--- Material shown ---
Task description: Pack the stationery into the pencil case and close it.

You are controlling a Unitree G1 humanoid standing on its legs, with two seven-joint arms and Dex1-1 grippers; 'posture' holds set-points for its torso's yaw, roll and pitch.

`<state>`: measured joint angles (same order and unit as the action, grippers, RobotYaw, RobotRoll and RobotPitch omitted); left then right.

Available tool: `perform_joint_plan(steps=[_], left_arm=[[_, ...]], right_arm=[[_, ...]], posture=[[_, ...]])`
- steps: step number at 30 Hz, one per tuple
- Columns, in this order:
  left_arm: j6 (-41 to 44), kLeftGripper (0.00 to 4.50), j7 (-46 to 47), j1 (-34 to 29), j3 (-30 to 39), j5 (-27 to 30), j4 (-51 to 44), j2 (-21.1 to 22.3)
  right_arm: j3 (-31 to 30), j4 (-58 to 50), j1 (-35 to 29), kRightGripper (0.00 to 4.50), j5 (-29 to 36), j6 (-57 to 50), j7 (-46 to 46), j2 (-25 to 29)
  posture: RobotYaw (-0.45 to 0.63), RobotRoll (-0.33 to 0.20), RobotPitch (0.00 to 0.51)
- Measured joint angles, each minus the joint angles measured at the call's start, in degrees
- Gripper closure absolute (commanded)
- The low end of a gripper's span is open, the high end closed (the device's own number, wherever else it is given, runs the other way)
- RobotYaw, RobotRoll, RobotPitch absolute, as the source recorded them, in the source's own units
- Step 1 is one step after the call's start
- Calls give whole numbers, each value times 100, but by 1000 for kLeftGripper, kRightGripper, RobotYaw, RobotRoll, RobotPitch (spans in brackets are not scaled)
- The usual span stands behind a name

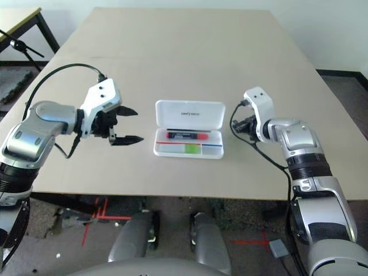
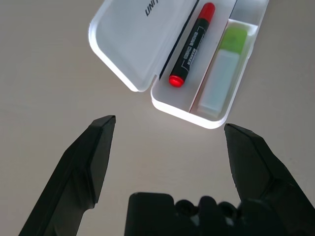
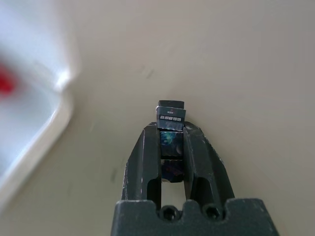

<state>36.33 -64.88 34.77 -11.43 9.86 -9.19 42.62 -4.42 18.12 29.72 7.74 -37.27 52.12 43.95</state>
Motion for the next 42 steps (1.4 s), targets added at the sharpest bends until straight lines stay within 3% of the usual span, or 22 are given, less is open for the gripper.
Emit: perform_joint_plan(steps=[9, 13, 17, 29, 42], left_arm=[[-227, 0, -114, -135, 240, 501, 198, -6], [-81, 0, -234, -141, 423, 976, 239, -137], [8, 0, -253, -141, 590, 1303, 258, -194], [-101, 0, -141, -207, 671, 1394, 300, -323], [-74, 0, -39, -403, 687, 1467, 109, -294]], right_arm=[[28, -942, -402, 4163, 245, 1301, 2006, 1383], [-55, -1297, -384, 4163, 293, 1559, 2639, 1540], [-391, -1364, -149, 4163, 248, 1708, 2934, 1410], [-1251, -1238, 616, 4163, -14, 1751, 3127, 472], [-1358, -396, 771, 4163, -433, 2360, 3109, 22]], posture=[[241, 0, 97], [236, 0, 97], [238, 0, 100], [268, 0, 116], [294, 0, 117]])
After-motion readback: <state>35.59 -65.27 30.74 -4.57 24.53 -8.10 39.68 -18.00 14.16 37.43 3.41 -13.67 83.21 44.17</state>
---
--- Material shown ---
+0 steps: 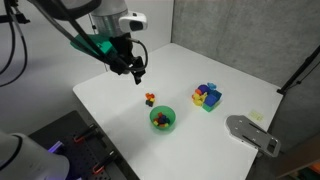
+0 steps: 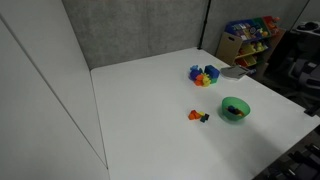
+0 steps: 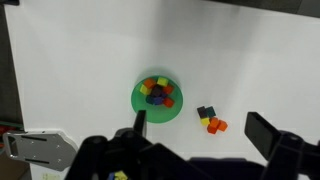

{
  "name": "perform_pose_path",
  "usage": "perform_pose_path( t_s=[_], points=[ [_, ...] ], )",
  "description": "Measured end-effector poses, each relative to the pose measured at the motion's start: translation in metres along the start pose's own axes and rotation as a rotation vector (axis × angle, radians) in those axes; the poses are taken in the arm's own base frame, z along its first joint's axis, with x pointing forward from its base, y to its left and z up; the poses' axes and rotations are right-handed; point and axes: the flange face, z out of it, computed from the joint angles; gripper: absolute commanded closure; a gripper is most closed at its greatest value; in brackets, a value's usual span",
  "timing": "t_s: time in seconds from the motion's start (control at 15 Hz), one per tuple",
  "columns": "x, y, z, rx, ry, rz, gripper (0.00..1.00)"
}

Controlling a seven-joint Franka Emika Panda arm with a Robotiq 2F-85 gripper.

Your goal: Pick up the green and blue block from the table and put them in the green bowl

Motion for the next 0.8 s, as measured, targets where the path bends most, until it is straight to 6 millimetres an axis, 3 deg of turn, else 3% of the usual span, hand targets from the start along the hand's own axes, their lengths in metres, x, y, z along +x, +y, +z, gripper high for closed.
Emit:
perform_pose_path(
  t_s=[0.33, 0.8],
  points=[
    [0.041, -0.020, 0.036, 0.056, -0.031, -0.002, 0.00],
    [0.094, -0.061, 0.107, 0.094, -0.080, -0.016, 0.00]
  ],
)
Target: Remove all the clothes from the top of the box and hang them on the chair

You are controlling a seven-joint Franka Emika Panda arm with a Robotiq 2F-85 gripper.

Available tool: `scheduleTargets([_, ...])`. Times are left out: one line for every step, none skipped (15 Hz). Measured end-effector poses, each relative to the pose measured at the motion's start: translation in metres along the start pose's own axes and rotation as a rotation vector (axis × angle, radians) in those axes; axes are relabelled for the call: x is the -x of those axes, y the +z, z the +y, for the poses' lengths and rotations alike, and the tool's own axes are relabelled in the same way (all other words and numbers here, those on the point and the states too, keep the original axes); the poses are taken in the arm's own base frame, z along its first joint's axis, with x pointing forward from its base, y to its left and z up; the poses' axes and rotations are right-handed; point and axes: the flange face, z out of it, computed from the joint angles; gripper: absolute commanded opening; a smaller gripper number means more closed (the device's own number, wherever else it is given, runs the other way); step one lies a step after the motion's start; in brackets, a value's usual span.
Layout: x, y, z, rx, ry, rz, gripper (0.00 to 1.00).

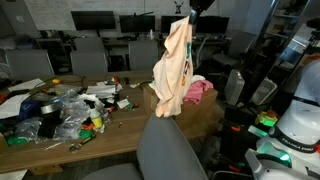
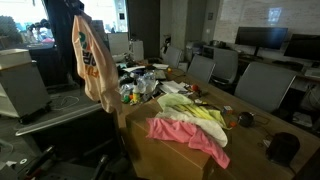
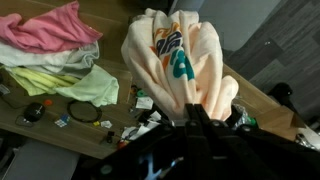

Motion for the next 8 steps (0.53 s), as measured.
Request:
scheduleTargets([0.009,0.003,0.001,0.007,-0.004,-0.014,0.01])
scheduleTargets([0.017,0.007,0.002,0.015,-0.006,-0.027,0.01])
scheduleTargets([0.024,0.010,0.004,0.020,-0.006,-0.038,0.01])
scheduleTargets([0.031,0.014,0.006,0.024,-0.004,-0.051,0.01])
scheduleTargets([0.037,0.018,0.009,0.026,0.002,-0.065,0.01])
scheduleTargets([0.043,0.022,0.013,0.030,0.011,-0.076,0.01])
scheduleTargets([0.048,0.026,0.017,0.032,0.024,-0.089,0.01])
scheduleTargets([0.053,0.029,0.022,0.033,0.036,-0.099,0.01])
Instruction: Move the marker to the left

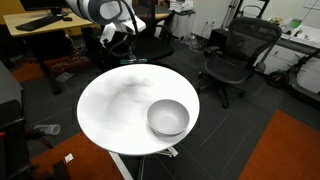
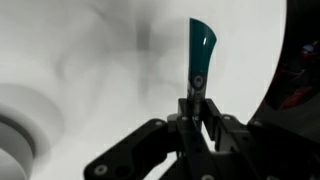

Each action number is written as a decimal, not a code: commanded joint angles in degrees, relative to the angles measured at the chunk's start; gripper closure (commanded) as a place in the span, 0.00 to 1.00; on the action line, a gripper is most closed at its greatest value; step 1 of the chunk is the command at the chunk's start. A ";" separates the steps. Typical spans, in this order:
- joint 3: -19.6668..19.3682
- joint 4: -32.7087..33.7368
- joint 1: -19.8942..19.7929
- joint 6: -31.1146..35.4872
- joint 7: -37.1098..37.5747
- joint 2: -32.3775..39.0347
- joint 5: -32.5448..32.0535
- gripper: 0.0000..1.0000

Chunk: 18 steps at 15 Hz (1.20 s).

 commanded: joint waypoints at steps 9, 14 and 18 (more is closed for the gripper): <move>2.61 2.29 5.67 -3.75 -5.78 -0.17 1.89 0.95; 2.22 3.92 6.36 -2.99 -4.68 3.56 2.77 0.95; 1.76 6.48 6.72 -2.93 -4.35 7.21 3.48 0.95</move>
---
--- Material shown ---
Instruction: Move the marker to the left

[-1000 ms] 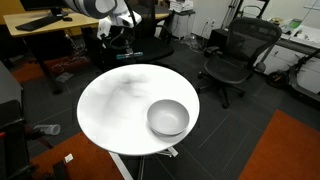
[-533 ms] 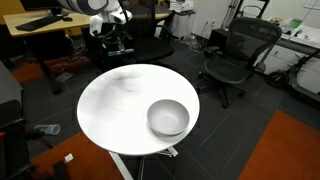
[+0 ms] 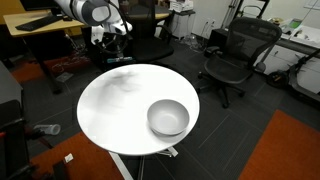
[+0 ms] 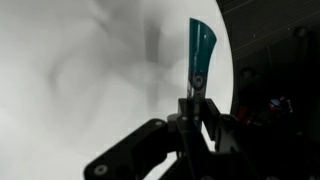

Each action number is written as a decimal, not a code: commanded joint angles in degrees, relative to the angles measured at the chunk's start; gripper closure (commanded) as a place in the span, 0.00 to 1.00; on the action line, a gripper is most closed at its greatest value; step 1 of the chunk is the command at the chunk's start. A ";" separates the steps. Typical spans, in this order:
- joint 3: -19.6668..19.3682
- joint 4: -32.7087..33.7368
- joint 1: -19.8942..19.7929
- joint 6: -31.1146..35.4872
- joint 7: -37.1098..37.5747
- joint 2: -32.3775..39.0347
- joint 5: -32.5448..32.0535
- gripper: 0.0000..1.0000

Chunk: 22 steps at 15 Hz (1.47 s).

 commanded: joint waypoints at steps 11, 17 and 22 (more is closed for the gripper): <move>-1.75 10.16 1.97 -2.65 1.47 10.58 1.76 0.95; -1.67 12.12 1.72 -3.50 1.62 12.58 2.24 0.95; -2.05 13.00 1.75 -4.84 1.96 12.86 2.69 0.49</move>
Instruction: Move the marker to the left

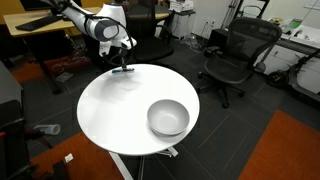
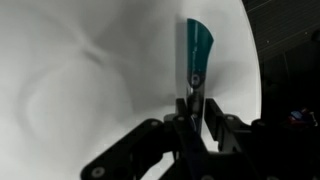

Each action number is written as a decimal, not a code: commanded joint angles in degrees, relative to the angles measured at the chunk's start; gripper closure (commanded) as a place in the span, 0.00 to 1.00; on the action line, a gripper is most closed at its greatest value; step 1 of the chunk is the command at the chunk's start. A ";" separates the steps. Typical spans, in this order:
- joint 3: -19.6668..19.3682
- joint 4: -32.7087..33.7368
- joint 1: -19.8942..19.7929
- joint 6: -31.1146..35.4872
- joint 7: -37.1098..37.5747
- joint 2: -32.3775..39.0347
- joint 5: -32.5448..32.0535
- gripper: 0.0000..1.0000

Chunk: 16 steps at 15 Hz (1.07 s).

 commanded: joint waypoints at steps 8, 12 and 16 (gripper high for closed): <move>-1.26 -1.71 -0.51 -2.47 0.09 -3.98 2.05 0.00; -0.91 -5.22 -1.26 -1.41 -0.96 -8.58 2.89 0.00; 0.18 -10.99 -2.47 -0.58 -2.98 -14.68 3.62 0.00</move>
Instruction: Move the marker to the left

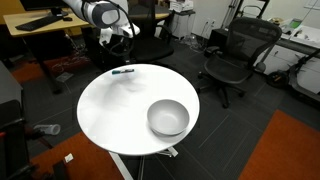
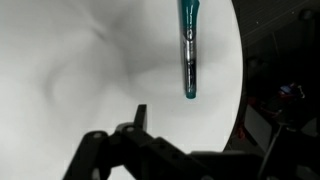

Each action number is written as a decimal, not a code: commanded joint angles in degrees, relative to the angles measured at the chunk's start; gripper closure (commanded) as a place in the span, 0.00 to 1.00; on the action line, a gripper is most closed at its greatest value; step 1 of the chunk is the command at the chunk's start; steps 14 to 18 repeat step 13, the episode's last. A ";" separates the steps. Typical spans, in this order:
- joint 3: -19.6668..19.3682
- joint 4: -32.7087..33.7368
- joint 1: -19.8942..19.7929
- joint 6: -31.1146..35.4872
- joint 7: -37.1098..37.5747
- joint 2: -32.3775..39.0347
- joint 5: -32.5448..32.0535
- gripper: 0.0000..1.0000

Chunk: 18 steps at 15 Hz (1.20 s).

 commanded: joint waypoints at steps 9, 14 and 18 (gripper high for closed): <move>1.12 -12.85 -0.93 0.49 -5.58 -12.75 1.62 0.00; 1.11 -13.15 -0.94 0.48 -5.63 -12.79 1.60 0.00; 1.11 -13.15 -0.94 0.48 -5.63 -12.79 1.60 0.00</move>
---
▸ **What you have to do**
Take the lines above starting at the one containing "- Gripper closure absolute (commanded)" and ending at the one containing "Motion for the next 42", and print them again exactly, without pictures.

▸ **Answer space**
- Gripper closure absolute (commanded)
- The low end of a gripper's span is open, the high end closed (the device's own number, wherever else it is given, runs the other way)
- RobotYaw, RobotRoll, RobotPitch absolute, as the source recorded them, in the source's own units
- Step 1 is one step after the call's start
- Calls give whole numbers, each value times 100, but by 1000 for kLeftGripper, kRightGripper, RobotYaw, RobotRoll, RobotPitch (spans in brackets are not scaled)
- The usual span stands behind a name


<state>36.33 -64.88 34.77 -11.43 9.86 -9.19 42.62 -4.42 18.12 29.72 7.74 -37.27 52.12 43.95</state>
Motion for the next 42 steps (1.4 s), targets added at the sharpest bends until straight lines stay within 3% of the usual span, or 22 are given, less is open for the gripper.

Exercise complete, with nothing further to add.